The problem
Give back exactly the stretch of data below from the line holding "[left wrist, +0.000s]" through the line holding "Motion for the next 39", both ends included, and leave the remaining lines out.
####
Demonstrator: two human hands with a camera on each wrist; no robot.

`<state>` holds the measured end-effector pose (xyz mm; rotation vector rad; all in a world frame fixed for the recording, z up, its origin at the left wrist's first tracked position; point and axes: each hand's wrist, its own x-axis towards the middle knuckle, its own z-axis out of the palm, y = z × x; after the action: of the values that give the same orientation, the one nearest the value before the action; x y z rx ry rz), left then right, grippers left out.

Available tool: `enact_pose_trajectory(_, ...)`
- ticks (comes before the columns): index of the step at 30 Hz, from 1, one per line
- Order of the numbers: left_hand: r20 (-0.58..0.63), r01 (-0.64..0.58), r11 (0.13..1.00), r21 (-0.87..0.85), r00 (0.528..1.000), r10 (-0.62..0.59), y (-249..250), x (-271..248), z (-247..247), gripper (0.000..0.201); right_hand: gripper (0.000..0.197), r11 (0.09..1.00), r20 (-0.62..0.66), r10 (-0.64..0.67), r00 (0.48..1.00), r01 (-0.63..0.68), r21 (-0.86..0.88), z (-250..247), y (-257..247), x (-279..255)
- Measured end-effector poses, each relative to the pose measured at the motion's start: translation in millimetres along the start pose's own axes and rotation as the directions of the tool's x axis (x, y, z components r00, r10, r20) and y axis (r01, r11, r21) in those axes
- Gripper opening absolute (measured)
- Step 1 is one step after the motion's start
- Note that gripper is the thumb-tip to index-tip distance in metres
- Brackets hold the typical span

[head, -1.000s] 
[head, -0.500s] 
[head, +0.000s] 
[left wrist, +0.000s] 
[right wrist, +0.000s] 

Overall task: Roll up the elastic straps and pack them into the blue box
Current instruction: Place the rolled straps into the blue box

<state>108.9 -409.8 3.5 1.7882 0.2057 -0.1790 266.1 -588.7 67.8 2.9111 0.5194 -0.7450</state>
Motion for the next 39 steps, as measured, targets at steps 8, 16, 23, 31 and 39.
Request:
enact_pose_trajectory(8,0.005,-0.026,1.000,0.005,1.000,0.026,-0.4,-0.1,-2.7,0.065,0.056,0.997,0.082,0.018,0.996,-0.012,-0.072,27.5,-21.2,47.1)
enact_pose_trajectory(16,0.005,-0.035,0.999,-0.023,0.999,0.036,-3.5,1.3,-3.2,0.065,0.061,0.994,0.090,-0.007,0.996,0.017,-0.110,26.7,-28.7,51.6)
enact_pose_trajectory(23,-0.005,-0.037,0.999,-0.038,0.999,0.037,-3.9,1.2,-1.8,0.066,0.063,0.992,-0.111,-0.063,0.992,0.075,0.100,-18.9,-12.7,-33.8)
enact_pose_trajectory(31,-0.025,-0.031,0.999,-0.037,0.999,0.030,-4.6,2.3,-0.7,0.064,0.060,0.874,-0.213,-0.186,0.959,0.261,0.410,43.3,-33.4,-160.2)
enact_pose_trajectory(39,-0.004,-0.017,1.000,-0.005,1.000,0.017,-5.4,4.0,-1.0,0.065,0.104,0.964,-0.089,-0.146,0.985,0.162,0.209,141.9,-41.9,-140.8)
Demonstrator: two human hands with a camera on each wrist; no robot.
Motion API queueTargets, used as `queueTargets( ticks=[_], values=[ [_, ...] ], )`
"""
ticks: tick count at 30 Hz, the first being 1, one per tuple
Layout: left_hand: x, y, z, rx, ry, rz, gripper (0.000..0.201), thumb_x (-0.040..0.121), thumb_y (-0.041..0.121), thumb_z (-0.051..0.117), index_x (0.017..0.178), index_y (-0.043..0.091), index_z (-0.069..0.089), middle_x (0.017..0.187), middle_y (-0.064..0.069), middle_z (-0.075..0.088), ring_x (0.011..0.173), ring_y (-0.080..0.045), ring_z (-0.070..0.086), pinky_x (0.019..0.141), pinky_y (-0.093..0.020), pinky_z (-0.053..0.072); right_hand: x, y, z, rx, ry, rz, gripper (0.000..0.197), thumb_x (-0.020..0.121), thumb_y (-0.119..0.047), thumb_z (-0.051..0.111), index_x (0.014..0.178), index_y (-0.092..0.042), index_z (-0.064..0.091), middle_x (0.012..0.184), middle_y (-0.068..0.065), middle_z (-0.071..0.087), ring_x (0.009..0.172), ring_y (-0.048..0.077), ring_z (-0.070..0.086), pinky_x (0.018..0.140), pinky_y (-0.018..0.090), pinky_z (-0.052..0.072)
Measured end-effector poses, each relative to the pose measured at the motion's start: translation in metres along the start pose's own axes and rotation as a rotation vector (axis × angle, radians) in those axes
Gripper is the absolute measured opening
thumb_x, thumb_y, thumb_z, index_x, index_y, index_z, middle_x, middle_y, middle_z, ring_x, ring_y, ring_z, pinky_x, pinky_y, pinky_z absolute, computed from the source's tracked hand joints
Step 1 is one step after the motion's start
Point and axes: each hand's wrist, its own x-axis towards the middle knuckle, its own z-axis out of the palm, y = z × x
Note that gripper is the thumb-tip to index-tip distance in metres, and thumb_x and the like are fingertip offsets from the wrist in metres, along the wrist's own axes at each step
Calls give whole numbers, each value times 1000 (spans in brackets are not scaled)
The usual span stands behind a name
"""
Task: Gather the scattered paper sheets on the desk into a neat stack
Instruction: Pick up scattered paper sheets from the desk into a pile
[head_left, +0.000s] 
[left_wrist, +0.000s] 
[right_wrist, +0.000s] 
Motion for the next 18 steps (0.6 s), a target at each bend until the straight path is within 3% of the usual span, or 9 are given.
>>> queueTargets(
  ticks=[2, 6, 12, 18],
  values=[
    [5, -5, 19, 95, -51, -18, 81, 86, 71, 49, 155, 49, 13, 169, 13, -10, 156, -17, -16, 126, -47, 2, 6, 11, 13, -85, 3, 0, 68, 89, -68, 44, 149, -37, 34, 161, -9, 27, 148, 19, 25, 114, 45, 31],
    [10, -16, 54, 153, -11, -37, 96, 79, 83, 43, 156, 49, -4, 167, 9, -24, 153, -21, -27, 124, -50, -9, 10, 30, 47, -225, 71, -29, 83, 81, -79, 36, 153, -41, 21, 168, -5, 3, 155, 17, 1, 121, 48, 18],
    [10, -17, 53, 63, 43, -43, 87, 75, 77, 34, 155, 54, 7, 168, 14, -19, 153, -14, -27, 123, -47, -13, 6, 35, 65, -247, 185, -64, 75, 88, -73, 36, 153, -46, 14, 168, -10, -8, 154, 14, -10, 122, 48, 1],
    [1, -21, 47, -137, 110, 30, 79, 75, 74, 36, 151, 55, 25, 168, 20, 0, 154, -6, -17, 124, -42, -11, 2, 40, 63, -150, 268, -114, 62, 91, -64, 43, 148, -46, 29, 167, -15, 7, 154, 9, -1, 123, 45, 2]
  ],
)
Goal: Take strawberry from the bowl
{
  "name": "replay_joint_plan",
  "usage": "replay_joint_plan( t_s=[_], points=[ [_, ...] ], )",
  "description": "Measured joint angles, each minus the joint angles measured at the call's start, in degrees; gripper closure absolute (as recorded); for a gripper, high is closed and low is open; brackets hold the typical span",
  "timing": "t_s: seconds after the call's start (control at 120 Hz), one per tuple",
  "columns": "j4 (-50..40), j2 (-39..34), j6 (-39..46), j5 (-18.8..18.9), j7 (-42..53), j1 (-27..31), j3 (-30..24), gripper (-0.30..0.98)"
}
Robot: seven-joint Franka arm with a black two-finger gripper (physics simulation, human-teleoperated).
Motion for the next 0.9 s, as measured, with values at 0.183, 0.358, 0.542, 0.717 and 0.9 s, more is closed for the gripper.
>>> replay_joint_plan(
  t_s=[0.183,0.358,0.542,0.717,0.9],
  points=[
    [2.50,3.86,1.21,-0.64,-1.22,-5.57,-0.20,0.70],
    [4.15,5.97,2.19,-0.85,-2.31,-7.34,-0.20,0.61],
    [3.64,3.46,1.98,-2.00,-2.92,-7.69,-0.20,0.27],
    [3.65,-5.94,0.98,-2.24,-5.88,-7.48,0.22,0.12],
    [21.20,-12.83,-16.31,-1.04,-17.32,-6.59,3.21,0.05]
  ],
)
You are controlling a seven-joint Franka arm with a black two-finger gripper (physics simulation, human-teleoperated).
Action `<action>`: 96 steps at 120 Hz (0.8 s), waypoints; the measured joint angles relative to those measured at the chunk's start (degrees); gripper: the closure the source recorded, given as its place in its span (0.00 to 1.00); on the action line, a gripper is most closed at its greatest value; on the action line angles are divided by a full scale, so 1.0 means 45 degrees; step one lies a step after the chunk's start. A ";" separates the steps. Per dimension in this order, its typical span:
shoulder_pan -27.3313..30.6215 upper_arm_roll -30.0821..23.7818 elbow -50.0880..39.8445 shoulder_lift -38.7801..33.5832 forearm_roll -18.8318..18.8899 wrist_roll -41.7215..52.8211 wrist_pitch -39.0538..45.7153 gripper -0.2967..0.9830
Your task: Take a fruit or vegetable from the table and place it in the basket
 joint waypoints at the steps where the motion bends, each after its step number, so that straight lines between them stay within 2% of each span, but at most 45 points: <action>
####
Solution to the problem
[left wrist, +0.000s] 
[right wrist, +0.000s] 

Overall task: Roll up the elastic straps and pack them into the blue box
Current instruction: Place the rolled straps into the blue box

<state>108.9 -409.8 3.5 1.7882 0.2057 -0.1790 266.1 -588.7 67.8 2.9111 0.5194 -0.7450</state>
Motion for the next 39 steps, as measured, targets at steps 8, 16, 23, 31 and 39.

The exercise requires no additional answer.